The line from North Melbourne to Coburg opened in September 1884 and, in October 1889, it was extended to Somerton. Meanwhile, duplication had already started, being provided to Royal Park in September 1888, to South Brunswick (now Jewell) in May 1889, Brunswick to Coburg in December 1891, and from South Brunswick to Brunswick in August 1892.

The Coburg to Somerton section closed in July 1903, but reopened as far as Fawkner in December 1906, for funeral trains only, in conjunction with the opening of Fawkner Cemetery adjacent to the station. Full services were extended to Fawkner in 1915 and, in December 1920, the line to Fawkner was electrified.

In March 1928, despite strong resistance from the Railways Commissioners, the state government ordered the reopening of the section from Fawkner to Somerton for passengers. Services were provided by an AEC railmotor, which connected with electric trains at Fawkner.

The section of line from North Melbourne to Macaulay was converted to automatic signalling in June 1928, but the rest of the line continued to be worked using double line block and staff and ticket systems for many more years.

In May 1956, the line from Fawkner to Somerton was again closed, but only three years later, in July 1959, the Upfield to Somerton section reopened for goods trains, and on the same date the Coburg to Fawkner line was duplicated. The following month, the section from Fawkner to Upfield was reopened, after being electrified, to cater for workers at the new Ford factory next to the station. Only one train each way was provided, although a second train was added the following month. Shortly before that, however, in September 1958, Sunday evening services on the line after 6 p.m. were withdrawn, being replaced by the acceptance of rail tickets for use on adjacent tram routes, particularly the North Coburg line. At the outer end of the railway line, a bus service was provided, connecting with trams at North Coburg. In June 1971, that arrangement was extended to apply for the whole of Sunday, and in October 1981, it was further extended to include services after 7:30 p.m. on Monday to Saturday.

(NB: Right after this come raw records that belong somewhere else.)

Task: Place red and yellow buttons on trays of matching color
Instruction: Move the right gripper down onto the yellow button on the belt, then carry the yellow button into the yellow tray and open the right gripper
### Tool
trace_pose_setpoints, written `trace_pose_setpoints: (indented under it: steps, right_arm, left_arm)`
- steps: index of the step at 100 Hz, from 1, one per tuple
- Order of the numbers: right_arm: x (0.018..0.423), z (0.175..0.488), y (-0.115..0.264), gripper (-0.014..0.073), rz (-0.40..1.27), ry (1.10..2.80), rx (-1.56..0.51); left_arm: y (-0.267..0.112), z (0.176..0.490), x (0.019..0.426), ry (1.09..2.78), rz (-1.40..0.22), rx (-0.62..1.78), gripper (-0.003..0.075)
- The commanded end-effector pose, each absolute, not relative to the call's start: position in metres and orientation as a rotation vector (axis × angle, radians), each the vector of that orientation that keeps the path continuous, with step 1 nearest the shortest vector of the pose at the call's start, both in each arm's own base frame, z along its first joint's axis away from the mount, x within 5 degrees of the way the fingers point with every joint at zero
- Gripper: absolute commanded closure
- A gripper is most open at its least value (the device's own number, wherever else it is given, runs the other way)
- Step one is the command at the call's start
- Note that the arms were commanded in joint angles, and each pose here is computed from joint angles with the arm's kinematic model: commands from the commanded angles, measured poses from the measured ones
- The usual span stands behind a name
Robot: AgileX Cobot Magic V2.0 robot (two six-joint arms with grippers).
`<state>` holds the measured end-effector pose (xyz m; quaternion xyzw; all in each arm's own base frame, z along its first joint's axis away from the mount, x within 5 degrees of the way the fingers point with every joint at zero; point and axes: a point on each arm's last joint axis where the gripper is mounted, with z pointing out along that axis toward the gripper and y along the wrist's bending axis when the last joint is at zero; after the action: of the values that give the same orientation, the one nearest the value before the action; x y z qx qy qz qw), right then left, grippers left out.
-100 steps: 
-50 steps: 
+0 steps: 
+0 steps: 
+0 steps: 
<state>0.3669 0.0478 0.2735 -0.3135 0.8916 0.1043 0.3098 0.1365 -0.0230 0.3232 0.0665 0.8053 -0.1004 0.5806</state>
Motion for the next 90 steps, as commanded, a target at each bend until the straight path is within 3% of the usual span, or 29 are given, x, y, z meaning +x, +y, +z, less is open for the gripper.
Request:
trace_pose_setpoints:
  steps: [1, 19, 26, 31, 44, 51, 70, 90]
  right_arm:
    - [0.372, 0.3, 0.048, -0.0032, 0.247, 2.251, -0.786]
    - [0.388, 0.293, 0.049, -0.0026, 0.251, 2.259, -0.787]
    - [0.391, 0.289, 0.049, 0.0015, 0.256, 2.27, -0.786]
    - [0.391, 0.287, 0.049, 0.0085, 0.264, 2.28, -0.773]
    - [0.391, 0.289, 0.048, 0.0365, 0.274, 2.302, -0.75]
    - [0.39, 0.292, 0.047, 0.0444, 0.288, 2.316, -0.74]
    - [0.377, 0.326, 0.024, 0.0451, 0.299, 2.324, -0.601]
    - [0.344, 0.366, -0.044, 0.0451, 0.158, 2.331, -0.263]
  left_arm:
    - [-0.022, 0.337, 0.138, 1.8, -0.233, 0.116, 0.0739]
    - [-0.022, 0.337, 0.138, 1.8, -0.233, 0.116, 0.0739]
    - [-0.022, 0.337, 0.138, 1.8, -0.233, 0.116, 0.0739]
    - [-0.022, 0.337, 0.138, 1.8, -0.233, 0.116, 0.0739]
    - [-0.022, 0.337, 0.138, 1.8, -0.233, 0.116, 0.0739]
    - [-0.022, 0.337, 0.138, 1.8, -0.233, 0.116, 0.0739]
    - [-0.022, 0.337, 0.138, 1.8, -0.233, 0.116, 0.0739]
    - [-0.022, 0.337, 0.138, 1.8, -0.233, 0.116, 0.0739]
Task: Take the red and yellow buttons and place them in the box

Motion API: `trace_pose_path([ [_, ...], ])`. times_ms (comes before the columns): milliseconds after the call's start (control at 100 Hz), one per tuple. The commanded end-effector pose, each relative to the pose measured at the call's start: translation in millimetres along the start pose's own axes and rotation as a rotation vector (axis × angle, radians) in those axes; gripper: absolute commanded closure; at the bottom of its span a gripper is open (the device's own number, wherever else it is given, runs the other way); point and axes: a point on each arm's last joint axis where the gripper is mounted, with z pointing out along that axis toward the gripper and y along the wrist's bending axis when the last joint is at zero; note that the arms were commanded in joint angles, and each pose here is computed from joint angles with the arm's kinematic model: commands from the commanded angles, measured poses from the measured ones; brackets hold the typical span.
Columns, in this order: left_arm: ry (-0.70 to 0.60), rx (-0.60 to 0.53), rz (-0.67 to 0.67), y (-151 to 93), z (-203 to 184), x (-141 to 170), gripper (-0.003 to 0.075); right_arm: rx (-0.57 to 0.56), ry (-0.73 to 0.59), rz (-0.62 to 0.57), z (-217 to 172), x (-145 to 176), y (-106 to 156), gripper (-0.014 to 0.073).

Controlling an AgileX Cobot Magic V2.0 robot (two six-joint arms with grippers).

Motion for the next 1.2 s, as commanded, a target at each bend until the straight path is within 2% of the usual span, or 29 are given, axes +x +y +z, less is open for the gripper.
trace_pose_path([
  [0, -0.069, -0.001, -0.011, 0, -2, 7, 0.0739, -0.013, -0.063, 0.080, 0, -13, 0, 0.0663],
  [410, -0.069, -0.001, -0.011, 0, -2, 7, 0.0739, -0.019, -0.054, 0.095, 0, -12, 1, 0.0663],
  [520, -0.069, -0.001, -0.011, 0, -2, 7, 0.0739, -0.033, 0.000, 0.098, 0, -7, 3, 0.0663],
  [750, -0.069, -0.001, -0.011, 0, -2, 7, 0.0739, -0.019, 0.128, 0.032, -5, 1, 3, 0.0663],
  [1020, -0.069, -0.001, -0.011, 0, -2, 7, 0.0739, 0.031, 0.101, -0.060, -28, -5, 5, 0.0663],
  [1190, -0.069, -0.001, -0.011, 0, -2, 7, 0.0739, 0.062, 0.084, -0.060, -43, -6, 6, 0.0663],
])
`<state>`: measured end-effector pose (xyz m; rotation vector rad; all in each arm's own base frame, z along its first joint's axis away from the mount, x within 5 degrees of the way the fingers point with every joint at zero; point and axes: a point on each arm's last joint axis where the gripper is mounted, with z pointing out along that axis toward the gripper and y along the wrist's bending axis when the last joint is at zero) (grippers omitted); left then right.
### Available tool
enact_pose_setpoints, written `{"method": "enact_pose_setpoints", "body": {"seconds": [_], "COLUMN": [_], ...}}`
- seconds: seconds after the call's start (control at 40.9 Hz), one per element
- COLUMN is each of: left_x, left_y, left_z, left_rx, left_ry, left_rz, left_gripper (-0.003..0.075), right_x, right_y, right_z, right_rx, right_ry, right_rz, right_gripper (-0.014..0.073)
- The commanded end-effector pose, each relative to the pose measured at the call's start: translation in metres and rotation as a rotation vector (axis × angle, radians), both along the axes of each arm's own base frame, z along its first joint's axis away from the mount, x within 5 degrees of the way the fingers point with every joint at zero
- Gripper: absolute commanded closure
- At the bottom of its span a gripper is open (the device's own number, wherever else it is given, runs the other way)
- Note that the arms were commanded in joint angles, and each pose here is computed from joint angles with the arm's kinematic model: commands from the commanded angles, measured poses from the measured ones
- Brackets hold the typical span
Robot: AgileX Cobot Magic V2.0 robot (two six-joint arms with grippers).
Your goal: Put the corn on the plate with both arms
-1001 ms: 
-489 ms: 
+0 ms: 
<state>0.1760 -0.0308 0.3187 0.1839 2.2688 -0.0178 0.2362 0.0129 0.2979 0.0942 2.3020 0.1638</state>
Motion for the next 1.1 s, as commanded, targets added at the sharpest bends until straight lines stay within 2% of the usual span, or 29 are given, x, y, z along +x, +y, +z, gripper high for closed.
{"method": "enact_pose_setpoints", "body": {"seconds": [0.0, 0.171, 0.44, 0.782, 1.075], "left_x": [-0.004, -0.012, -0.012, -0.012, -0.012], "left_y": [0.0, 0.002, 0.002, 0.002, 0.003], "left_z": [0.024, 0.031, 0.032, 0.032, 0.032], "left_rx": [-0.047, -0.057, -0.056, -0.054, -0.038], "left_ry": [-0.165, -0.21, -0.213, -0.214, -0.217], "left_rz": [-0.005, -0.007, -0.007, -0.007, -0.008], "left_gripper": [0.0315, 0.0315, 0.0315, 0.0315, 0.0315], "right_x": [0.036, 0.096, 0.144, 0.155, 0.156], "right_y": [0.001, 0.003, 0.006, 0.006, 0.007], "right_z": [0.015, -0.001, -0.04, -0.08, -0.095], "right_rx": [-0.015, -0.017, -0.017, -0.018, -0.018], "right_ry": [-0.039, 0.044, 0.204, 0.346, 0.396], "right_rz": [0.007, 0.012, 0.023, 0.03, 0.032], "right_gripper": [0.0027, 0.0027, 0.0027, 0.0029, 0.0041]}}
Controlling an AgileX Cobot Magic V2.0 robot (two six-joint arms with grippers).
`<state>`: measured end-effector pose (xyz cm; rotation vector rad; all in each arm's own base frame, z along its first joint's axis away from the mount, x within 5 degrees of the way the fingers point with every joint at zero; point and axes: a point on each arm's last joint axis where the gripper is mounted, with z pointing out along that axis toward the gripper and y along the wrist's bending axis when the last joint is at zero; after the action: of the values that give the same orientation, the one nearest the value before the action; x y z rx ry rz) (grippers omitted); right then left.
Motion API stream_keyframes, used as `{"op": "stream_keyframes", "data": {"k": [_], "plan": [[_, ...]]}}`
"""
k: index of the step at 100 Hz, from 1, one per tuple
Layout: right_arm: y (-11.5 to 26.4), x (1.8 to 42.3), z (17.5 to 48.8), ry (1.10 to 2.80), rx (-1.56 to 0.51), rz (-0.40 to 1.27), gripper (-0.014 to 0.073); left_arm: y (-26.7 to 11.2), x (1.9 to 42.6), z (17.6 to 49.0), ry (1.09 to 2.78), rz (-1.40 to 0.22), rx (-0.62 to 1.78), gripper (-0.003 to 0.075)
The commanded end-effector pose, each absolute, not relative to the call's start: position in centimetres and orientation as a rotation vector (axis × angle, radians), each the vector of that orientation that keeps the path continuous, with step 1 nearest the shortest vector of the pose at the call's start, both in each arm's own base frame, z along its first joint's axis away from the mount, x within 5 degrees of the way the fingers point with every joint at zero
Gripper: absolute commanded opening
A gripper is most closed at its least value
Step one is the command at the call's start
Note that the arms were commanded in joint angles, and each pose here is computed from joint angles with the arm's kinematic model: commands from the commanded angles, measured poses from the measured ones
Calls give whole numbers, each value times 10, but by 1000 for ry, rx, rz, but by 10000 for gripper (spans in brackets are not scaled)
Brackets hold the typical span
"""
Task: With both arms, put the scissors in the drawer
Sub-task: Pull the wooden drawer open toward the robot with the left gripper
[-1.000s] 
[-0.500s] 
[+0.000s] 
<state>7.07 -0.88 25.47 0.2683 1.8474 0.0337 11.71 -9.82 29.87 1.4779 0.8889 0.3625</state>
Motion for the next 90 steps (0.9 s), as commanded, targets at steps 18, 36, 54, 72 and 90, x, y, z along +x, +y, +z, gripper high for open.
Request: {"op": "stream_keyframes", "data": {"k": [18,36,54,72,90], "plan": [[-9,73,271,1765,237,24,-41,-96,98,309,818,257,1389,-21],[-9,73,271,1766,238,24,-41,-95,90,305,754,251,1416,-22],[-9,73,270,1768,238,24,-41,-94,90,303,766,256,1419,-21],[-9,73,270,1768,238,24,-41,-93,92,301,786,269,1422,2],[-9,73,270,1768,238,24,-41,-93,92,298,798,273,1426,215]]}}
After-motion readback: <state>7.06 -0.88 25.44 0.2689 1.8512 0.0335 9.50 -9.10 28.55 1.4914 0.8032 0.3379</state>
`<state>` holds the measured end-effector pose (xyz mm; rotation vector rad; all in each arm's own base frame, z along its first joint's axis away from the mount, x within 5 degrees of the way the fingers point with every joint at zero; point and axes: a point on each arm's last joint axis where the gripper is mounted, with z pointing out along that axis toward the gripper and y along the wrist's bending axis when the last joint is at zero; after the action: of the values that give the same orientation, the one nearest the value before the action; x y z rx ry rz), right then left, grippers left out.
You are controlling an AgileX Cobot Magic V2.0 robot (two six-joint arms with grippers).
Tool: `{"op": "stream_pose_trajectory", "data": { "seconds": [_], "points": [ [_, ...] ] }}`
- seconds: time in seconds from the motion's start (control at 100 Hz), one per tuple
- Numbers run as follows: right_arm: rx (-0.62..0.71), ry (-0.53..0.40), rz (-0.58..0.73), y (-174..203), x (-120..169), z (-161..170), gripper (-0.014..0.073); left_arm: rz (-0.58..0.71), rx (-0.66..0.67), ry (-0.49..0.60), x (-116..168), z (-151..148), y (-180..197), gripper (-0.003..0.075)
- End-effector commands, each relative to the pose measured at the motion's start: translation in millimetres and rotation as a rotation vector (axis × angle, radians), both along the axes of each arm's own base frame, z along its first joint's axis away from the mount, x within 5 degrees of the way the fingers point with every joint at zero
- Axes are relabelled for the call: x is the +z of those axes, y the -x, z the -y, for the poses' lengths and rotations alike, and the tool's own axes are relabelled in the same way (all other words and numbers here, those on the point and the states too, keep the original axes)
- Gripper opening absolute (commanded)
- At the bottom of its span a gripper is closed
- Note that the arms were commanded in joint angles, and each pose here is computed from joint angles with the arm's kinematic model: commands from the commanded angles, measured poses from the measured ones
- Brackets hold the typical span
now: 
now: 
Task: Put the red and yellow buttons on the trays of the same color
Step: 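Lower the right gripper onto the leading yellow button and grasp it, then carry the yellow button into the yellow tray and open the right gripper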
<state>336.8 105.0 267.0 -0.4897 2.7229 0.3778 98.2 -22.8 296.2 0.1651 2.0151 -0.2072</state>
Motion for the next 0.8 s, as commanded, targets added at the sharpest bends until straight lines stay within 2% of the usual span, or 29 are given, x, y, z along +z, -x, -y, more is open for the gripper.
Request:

In January 1963, the line from Somerton to the Ford factory at Upfield was converted to dual gauge, a year after the North East standard gauge line through Somerton opened, and in October 1968, electric staff working was introduced on the Upfield to Somerton section.

Automatic signalling advanced a little further along the line in August 1971, with Royal Park to Jewell being converted and, in April 1972, the Macaulay to Royal Park section was similarly converted.

By May 1988, serious consideration was being given to proposals to convert the line to light rail, following the conversion of the St Kilda and Port Melbourne railway lines in 1987. After discussions with local councils, unions and the Metropolitan Transit Authority, a number of options were floated: the conversion of the entire line to light rail, partial conversion, or closing parts of the line and running the light rail via Sydney Road.

Those proposals were finally put to rest in April 1995, when it was announced that $23 million would be spent upgrading the line. The work included the provision of power signalling for the whole line, and the installation of boomgates at all level crossings, except for a few that were closed instead. At that time, many of the numerous level crossings on the line were still controlled by gate keepers, who opened and closed the gates manually for every train.

Automatic signalling was extended from Jewell to Brunswick in September 1998, and from Moreland to Batman in October. The commissioning of the final section in November, from Batman to Upfield, coincided with the extension of track duplication from Fawkner to Gowrie.

Level crossing removals

Future

The PTV Network Development Plan proposed electrifying the Upfield line to Wallan railway station to extend the Upfield railway line from its current terminus at Upfield railway station to Wallan railway station.

Services

The Upfield line has one of the least-frequent peak-period services in Melbourne's railway network, with trains operating every 18 minutes during the morning peak, and 20 minutes during the remainder of the day on weekdays (including peak periods) and weekends, and every 30 minutes during early morning, Sundays and throughout the later evening through to the last train. Until the late 1990s, when the line was under threat of closure or conversion to light rail, late evening and Sunday services were provided by nearby tram lines and a bus service that connected with the end of the nearby tram line.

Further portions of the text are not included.